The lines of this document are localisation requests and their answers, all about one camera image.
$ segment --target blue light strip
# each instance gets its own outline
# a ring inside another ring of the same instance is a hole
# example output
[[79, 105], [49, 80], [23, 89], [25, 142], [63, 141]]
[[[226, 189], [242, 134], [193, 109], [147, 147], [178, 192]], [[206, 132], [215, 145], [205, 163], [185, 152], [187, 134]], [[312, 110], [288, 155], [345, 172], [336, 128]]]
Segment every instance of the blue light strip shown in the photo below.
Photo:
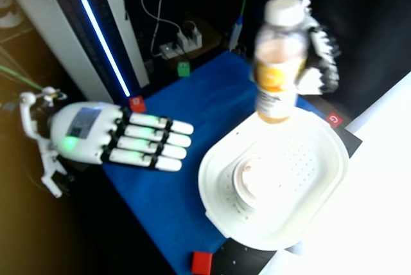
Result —
[[114, 61], [113, 55], [111, 54], [111, 51], [109, 49], [109, 47], [107, 46], [107, 43], [105, 41], [105, 38], [100, 30], [100, 27], [98, 26], [97, 20], [91, 10], [90, 4], [88, 2], [88, 0], [82, 0], [83, 3], [83, 7], [85, 9], [85, 12], [87, 13], [87, 16], [89, 16], [90, 22], [92, 24], [92, 27], [94, 28], [94, 31], [97, 34], [97, 37], [101, 43], [101, 46], [104, 49], [104, 52], [107, 56], [107, 58], [109, 59], [109, 62], [111, 64], [111, 67], [113, 68], [114, 73], [117, 76], [117, 79], [121, 85], [121, 87], [123, 88], [124, 94], [129, 97], [130, 96], [130, 92], [127, 89], [126, 83], [124, 82], [123, 77], [121, 76], [120, 70], [118, 69], [118, 66], [116, 64], [116, 61]]

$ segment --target blue mat
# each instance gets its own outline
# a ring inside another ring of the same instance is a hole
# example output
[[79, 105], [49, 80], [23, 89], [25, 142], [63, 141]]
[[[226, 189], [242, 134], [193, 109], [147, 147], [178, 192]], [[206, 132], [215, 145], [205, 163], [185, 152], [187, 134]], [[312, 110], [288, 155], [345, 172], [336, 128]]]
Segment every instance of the blue mat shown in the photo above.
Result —
[[[194, 125], [193, 142], [181, 171], [166, 173], [103, 165], [177, 274], [191, 274], [193, 251], [214, 253], [225, 242], [205, 216], [197, 175], [206, 152], [254, 112], [256, 88], [249, 73], [249, 64], [225, 52], [189, 78], [180, 79], [145, 101], [148, 114], [170, 116]], [[324, 116], [302, 99], [298, 106]]]

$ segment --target plastic bottle
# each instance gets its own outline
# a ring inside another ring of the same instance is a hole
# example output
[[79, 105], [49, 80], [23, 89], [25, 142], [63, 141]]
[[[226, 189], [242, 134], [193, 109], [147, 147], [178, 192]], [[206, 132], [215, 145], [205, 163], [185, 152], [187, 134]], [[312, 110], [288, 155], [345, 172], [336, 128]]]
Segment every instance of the plastic bottle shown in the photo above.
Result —
[[301, 29], [305, 15], [303, 0], [270, 0], [265, 6], [265, 24], [256, 38], [254, 79], [256, 110], [267, 123], [286, 120], [295, 107], [294, 82], [308, 49], [308, 36]]

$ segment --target bottle cap
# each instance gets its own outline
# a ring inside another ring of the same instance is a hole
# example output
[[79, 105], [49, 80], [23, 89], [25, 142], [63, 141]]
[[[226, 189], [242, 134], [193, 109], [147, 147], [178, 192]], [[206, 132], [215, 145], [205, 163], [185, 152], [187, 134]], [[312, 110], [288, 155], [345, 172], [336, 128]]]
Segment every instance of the bottle cap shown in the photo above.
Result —
[[303, 0], [269, 0], [265, 21], [273, 26], [295, 26], [303, 22], [306, 4]]

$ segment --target green block
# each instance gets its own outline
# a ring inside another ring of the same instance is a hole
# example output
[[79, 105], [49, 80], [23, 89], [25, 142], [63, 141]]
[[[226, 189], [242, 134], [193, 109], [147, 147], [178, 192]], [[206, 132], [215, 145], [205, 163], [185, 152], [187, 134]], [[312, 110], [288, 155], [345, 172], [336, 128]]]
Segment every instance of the green block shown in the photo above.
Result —
[[179, 77], [189, 77], [190, 76], [190, 63], [189, 62], [179, 62], [177, 66], [179, 72]]

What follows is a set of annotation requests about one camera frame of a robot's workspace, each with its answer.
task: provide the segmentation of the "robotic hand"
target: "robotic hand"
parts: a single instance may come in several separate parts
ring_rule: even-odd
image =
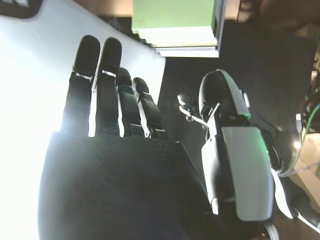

########

All lines from the one holding "--target green block" to the end of the listing above need to be duplicated exactly. None of the pictures should be included.

$ segment --target green block
# each instance gets its own outline
# a ring inside another ring of the same instance is a hole
# example output
[[79, 105], [49, 80], [23, 89], [25, 142], [63, 141]]
[[[226, 189], [242, 134], [193, 109], [147, 147], [178, 192]], [[206, 132], [215, 145], [205, 163], [185, 152], [187, 134]], [[312, 110], [288, 155], [345, 172], [336, 128]]]
Segment every instance of the green block shown in the photo above.
Result —
[[179, 77], [189, 77], [190, 76], [190, 63], [189, 62], [179, 62], [177, 66], [179, 72]]

What follows is a set of annotation requests about one camera frame of a robot's workspace, each with its answer.
task: provide the segmentation of the "robotic hand"
target: "robotic hand"
parts: a single instance may come in several separate parts
ring_rule: even-odd
image =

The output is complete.